El Real Betis logró la victoria en el Santiago Bernabéu por 0-2 ante un Real Madrid completamente en un planeta que no es este, y no precisamente uno con vida inteligente. Los de Zidane firmaron un partido impropio pero ya habitual y sólo el descaro de Vinicius y Brahim se salvó en medio de un despropósito continuo.

En la primera parte, parca en ocasiones, sólo alguna internada de Vinicius y atrevimientos tímidos de Brahim le dieron vida al ataque blanco, que apenas se acercó con peligro a la meta de Pau con un tiro al palo de Benzema tras error de la zaga bética.

Desprendía sensación de velocidad en los momentos en los que los de Zidane se deshacían de la presión alta bética. Pero poco más. Muy poco más.

Por el lado de los de Setién, un disparo de Bartra que sacó milagrosamente Navas fue la más clara de los primeros 45 minutos.

Brahím rompió en velocidad por la banda derecha al poco de iniciarse la segunda parte. Y le sirvió a Benzema un balón en el que se quedó dormido.

En general, la velocidad del malagueño y de Vinicius por sendos carriles fueron lo poco que dio vidilla a un partido que no era ni de pretemporada.
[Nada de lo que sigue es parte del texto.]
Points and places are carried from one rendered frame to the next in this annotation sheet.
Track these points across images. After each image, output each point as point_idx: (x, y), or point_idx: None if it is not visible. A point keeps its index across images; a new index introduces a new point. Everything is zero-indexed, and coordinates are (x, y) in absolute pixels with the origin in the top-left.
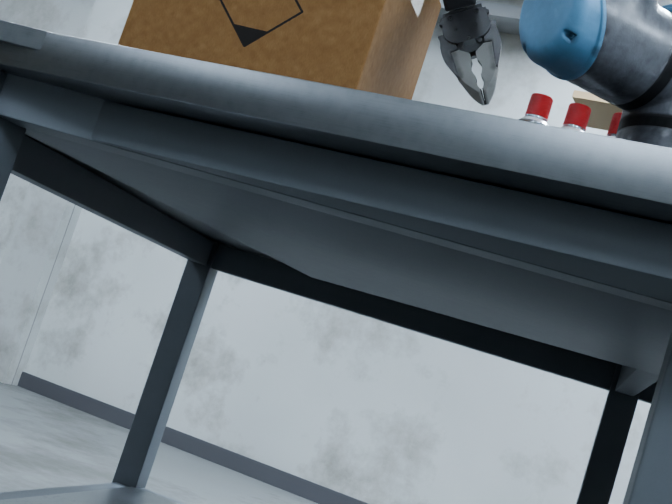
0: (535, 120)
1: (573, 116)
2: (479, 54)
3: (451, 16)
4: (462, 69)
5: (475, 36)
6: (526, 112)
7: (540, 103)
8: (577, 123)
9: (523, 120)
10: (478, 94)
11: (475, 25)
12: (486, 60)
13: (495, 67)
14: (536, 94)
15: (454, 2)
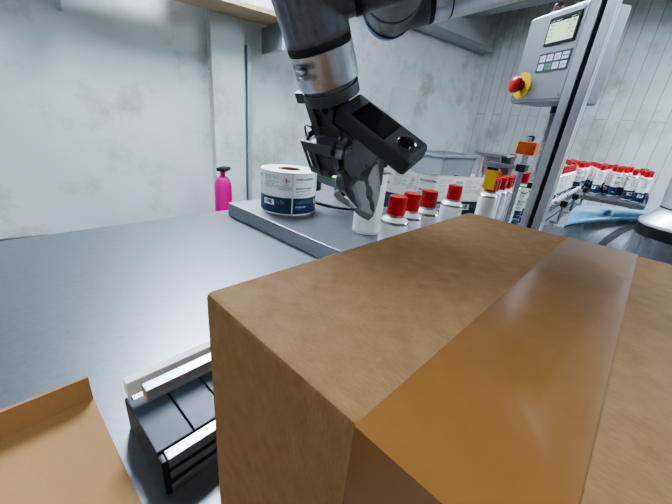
0: (407, 223)
1: (417, 206)
2: (370, 179)
3: (351, 147)
4: (360, 199)
5: (369, 163)
6: (395, 215)
7: (405, 206)
8: (418, 210)
9: (400, 225)
10: (370, 215)
11: (369, 152)
12: (375, 183)
13: (380, 187)
14: (403, 200)
15: (412, 165)
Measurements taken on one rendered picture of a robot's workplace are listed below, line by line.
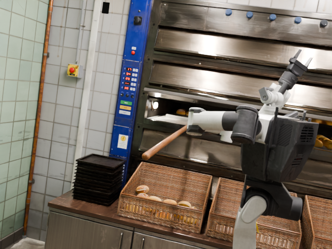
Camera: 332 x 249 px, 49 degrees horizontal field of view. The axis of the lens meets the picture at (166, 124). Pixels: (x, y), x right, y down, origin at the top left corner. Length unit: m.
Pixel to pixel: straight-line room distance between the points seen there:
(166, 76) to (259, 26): 0.75
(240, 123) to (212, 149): 1.17
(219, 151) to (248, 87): 0.52
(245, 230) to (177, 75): 1.34
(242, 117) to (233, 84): 1.11
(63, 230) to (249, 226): 1.28
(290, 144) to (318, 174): 1.15
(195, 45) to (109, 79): 0.71
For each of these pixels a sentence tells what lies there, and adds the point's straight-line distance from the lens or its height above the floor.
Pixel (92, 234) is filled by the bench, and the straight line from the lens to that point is 2.51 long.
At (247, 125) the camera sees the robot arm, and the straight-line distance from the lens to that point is 1.59.
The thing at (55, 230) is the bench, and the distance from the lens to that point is 2.63.
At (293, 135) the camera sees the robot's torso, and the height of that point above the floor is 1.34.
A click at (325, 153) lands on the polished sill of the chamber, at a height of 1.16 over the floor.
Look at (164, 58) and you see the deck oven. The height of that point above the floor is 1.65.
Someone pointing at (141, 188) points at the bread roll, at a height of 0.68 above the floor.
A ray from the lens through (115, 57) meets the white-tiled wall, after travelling 2.87.
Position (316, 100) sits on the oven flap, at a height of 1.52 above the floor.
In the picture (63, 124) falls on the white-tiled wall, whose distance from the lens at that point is 3.05.
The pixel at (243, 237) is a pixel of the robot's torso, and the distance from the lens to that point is 1.89.
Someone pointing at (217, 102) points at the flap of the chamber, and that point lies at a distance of 2.55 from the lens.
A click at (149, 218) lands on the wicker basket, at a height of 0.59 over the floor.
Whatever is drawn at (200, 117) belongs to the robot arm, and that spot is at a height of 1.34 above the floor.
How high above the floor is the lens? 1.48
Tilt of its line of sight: 6 degrees down
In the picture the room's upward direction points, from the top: 9 degrees clockwise
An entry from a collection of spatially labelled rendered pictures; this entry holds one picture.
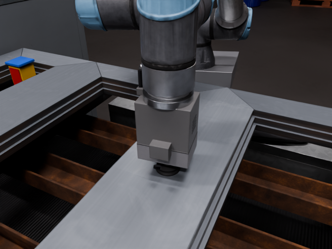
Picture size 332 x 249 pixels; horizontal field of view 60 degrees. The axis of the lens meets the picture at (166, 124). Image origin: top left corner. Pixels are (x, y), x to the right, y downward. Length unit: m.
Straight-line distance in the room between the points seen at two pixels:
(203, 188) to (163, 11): 0.27
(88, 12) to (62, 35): 0.90
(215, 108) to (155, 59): 0.35
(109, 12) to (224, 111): 0.35
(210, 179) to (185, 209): 0.08
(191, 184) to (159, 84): 0.18
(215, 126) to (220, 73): 0.55
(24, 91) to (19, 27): 0.45
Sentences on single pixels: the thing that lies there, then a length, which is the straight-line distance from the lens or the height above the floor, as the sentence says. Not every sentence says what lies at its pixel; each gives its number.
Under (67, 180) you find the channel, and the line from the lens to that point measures 0.79.
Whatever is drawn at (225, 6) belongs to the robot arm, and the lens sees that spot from 1.01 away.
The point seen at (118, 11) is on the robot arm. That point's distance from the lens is 0.48.
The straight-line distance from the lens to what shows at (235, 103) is 0.73.
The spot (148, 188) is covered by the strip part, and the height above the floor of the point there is 0.86.
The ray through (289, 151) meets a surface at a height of 0.68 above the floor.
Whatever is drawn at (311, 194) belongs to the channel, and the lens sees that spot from 0.80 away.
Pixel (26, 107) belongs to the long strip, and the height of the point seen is 0.86.
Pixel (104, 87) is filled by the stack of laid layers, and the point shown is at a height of 0.83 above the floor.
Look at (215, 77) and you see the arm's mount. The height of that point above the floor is 0.74.
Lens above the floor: 1.20
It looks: 33 degrees down
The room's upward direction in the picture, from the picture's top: straight up
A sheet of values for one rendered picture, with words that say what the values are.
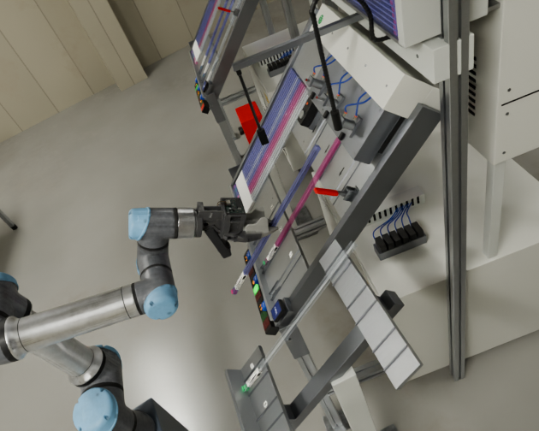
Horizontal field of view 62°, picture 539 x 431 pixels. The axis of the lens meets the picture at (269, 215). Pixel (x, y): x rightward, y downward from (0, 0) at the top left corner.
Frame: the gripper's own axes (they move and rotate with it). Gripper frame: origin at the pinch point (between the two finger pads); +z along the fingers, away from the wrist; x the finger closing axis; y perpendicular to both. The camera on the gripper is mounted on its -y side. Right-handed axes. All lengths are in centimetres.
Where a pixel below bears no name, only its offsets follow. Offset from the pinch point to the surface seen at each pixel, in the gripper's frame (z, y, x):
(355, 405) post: 17.7, -27.0, -36.5
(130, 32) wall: -29, -86, 403
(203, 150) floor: 19, -102, 206
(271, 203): 9.3, -12.7, 26.5
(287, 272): 8.2, -17.0, 0.0
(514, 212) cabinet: 81, 2, 3
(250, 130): 17, -21, 90
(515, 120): 47, 39, -10
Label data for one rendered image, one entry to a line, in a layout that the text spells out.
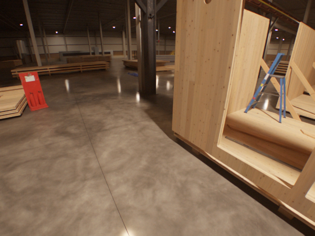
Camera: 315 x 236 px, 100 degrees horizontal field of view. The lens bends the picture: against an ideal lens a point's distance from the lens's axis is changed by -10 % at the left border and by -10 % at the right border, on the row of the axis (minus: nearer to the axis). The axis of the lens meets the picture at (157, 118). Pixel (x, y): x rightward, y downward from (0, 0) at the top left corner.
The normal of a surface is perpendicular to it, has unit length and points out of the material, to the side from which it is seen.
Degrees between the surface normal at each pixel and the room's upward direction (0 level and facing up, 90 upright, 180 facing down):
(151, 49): 90
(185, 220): 0
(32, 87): 90
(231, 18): 90
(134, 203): 0
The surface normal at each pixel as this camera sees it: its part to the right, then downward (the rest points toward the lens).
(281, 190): -0.84, 0.22
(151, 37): 0.55, 0.34
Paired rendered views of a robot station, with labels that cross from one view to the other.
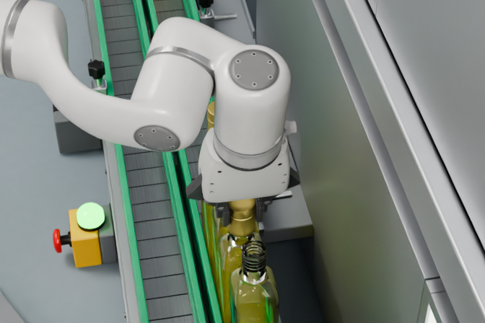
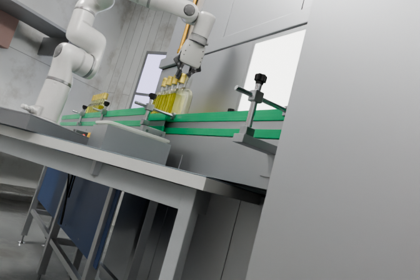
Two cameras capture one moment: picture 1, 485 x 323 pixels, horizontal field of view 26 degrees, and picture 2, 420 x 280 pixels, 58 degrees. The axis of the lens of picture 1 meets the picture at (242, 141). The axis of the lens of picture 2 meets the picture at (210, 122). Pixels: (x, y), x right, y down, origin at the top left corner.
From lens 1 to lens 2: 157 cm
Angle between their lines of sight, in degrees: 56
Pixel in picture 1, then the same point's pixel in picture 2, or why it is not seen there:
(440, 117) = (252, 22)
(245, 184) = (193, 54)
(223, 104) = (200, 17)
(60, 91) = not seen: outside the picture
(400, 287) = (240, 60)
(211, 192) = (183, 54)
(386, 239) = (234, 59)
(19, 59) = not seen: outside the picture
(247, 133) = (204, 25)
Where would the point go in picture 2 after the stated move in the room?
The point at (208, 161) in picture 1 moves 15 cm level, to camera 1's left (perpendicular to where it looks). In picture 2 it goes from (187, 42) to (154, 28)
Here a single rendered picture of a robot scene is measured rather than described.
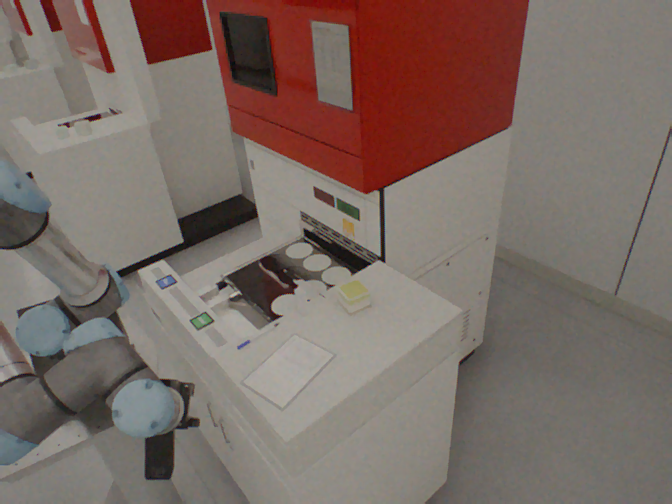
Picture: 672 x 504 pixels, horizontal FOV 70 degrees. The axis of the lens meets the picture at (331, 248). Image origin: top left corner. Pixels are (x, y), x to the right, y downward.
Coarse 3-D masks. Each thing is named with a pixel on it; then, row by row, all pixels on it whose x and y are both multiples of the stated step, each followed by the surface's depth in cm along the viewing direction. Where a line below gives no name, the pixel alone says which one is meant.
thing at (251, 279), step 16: (304, 240) 183; (272, 256) 176; (288, 256) 175; (240, 272) 169; (256, 272) 169; (272, 272) 168; (304, 272) 166; (320, 272) 166; (352, 272) 164; (240, 288) 162; (256, 288) 161; (272, 288) 160; (288, 288) 160; (256, 304) 155
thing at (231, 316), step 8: (216, 296) 162; (216, 312) 155; (224, 312) 155; (232, 312) 155; (224, 320) 152; (232, 320) 152; (240, 320) 151; (232, 328) 148; (240, 328) 148; (248, 328) 148; (240, 336) 145; (248, 336) 145
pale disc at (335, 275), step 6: (330, 270) 166; (336, 270) 166; (342, 270) 166; (348, 270) 165; (324, 276) 164; (330, 276) 163; (336, 276) 163; (342, 276) 163; (348, 276) 162; (330, 282) 161; (336, 282) 160
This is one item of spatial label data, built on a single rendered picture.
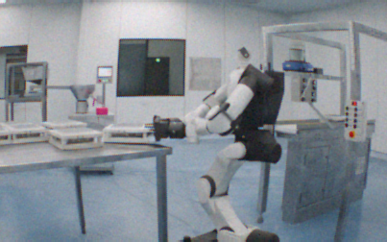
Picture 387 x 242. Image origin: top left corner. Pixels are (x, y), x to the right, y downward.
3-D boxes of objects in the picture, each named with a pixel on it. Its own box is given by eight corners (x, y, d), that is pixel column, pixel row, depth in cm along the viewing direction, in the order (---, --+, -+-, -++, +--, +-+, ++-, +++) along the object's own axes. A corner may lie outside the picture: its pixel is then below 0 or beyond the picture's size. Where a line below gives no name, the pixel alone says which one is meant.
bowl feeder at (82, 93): (70, 114, 477) (70, 85, 473) (69, 112, 510) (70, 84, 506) (105, 113, 492) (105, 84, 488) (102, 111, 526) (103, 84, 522)
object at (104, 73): (96, 112, 509) (97, 65, 503) (95, 111, 519) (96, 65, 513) (111, 112, 517) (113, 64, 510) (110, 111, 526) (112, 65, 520)
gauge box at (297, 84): (299, 102, 286) (300, 76, 284) (290, 101, 295) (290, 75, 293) (317, 102, 297) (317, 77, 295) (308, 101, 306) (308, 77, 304)
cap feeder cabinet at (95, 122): (71, 175, 469) (68, 115, 461) (70, 165, 522) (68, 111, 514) (116, 175, 489) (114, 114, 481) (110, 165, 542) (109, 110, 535)
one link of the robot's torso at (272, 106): (274, 124, 235) (275, 64, 231) (286, 132, 201) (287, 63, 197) (226, 123, 235) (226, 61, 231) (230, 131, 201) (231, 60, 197)
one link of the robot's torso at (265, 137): (282, 162, 210) (284, 130, 208) (269, 166, 201) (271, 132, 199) (243, 156, 229) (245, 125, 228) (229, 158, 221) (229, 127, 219)
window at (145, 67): (116, 96, 760) (119, 38, 748) (116, 96, 761) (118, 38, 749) (184, 96, 805) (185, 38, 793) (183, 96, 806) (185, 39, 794)
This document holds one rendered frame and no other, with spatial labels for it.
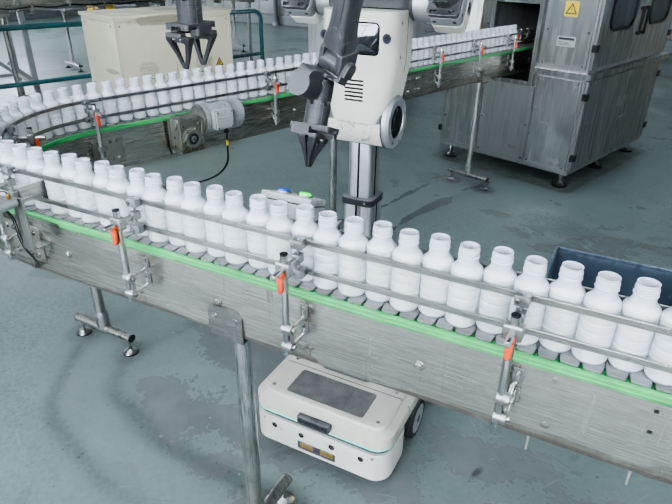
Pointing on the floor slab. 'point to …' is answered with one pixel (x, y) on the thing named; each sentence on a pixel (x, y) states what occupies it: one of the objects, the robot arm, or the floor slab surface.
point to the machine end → (565, 84)
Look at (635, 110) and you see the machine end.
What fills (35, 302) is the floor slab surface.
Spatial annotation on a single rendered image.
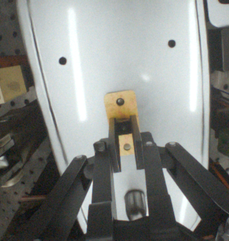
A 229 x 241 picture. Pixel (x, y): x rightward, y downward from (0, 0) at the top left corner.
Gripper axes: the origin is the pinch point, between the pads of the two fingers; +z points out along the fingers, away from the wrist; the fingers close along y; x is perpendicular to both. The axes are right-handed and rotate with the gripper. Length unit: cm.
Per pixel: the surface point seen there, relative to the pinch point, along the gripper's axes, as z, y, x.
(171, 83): 4.9, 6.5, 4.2
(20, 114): 7.0, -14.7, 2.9
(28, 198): 9.4, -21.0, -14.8
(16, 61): 10.1, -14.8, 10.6
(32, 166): 35, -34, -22
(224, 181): 10.0, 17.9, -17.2
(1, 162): -2.0, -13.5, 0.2
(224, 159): 35, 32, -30
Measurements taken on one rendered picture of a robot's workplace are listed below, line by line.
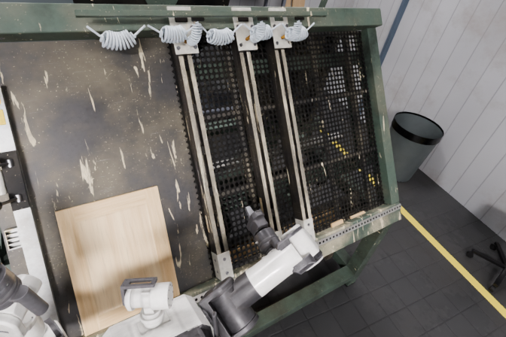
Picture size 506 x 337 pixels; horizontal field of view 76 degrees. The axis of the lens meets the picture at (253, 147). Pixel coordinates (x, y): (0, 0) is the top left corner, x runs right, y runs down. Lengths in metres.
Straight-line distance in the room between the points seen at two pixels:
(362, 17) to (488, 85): 2.16
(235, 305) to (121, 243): 0.59
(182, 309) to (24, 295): 0.39
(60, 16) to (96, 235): 0.80
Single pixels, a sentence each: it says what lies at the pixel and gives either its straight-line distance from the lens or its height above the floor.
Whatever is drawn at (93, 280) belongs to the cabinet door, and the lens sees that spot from 1.47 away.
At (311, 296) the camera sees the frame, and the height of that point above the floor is 0.18.
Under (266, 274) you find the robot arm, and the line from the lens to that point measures 1.03.
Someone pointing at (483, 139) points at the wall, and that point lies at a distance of 4.06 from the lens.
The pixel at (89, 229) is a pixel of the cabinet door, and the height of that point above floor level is 1.20.
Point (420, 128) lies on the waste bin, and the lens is 4.24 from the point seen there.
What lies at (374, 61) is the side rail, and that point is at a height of 1.63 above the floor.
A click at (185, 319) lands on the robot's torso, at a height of 1.36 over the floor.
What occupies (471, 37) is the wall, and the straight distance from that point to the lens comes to 4.10.
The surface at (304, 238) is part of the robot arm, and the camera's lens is 1.07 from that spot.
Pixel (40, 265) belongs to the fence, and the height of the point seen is 1.16.
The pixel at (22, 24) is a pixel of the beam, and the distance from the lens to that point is 1.36.
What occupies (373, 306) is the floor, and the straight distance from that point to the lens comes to 2.90.
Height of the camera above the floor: 2.28
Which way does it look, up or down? 37 degrees down
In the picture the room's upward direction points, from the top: 12 degrees clockwise
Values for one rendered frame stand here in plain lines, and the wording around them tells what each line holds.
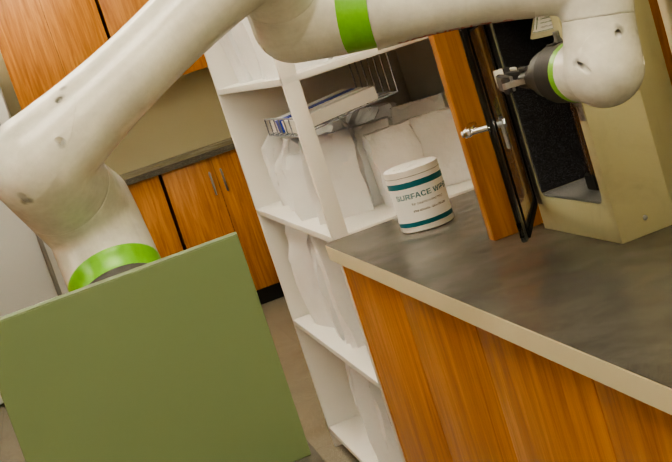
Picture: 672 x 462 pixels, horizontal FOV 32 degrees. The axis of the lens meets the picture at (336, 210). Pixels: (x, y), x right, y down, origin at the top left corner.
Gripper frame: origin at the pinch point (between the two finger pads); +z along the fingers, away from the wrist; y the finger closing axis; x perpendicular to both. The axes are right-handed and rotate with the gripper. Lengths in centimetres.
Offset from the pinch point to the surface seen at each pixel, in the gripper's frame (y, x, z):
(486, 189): -4.3, 23.4, 37.2
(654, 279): -3.5, 34.0, -24.9
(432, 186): -4, 25, 71
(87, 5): 22, -71, 522
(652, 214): -18.9, 31.0, 0.2
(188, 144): -12, 26, 556
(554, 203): -11.9, 28.1, 23.9
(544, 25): -14.3, -5.6, 11.3
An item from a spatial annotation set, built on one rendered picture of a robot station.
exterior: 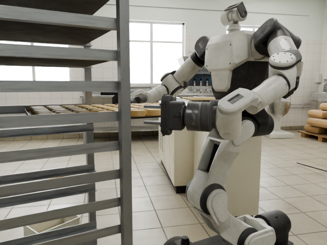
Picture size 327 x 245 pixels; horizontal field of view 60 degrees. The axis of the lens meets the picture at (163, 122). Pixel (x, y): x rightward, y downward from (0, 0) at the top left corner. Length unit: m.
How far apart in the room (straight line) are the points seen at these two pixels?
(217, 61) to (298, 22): 6.17
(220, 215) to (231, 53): 0.70
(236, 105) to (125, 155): 0.35
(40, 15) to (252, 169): 1.77
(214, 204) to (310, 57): 6.50
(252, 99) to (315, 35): 6.89
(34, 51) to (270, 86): 0.66
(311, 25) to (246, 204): 5.89
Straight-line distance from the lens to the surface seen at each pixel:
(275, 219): 1.70
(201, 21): 6.35
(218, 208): 1.31
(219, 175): 1.33
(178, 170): 2.76
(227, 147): 1.28
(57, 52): 0.83
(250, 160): 2.17
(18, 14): 0.83
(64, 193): 1.33
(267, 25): 1.21
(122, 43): 0.84
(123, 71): 0.84
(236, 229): 1.50
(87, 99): 1.27
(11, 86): 0.81
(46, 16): 0.84
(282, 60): 0.96
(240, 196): 2.23
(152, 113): 0.95
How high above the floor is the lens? 1.05
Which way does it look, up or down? 7 degrees down
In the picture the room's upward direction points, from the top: straight up
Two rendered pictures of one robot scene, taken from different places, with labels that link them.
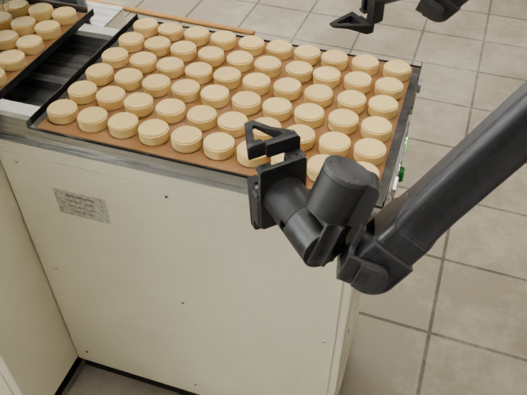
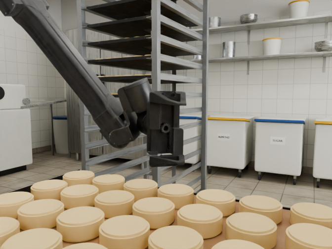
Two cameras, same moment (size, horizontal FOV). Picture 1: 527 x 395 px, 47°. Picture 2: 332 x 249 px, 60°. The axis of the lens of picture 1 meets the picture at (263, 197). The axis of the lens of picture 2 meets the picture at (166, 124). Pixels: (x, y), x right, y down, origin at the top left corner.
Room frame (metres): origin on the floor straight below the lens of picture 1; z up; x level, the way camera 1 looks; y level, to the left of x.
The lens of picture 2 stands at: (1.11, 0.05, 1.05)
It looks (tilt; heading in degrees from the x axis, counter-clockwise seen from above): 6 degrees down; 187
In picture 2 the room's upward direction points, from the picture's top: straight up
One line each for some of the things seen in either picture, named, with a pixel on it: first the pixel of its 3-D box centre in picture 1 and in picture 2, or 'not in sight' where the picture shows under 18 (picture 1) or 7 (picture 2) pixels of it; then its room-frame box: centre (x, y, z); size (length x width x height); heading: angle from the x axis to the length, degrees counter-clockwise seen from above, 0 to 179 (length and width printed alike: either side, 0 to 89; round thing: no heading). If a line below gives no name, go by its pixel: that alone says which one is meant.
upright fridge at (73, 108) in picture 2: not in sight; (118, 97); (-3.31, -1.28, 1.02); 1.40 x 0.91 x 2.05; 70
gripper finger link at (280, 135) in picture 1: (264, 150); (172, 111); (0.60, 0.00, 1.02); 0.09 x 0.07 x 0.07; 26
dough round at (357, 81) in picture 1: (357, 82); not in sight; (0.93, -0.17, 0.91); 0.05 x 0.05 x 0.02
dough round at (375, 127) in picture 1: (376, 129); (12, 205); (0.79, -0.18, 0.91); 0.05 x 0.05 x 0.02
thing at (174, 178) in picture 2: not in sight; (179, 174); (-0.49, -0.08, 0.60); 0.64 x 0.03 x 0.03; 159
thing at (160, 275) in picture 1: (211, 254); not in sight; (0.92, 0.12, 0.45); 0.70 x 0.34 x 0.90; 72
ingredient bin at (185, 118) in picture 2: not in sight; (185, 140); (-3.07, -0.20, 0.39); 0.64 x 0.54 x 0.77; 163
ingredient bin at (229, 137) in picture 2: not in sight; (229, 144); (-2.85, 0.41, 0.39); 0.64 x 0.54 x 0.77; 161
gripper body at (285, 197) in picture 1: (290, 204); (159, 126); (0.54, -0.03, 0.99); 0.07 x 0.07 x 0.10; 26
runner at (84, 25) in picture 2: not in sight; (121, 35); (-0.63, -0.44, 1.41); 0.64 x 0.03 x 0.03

El descaro del brasileño rompió a la defensa sevillana y fue de lo poco que provocó aplausos en el Bernabéu, sin embargo, como acostumbra, falló en la definición una y otra vez, sin que eso desilusione al madridismo, que tiene en él a lo poco salvable del año junto a un inmenso Benzema, que hoy no brilló.

Pese a las pocas luces, se dio el guión habitual de la temporada: cuando parecía que el Madrid se acercaba, aunque fuera ligeramente, llegó el palo. Guardado le ganó la espalda a un despistado Varane y le sirvió el balón en bandeja a Loren para que adelantara al Betis. Poco después, un disparo lejano de Lo Celso tras jugadón de Carvalho obligó de nuevo a Keylor a ponerse el traje de faena. Un Navas que, al término del partido, se llevó la gran ovación de la tarde en su despedida.

Con poco, el equipo de Setién logró llevarse el partido, una efectividad que solía ser feudo blanco. Da la sensación de que para lograr un gol, los de Zidane tienen que triplicar los esfuerzos.

AL filo del 75, una jugada de Junior terminaba en las botas de Jesé, que ponía la puntilla al Madrid, a quien el excanterano pedía perdón por darle muerte definitiva.

Y así acaba un curso para olvidar, cuyo mayor problema no reside en la ausencia de títulos sino en la sensación en el juego de que a los jugadores madridistas les daba igual ganarlos.

El Betis, que había ganado dos partidos de diez, cerró el año con victoria en el Bernabéu para aliviar el sabor agridulce.

Se espera una revolución en el Real Madrid la próxima temporada, con Zidane al mando, y con la necesidad vital de fichar gol, una de las mayores enfermedades de la ya, por fin, acabada temporada.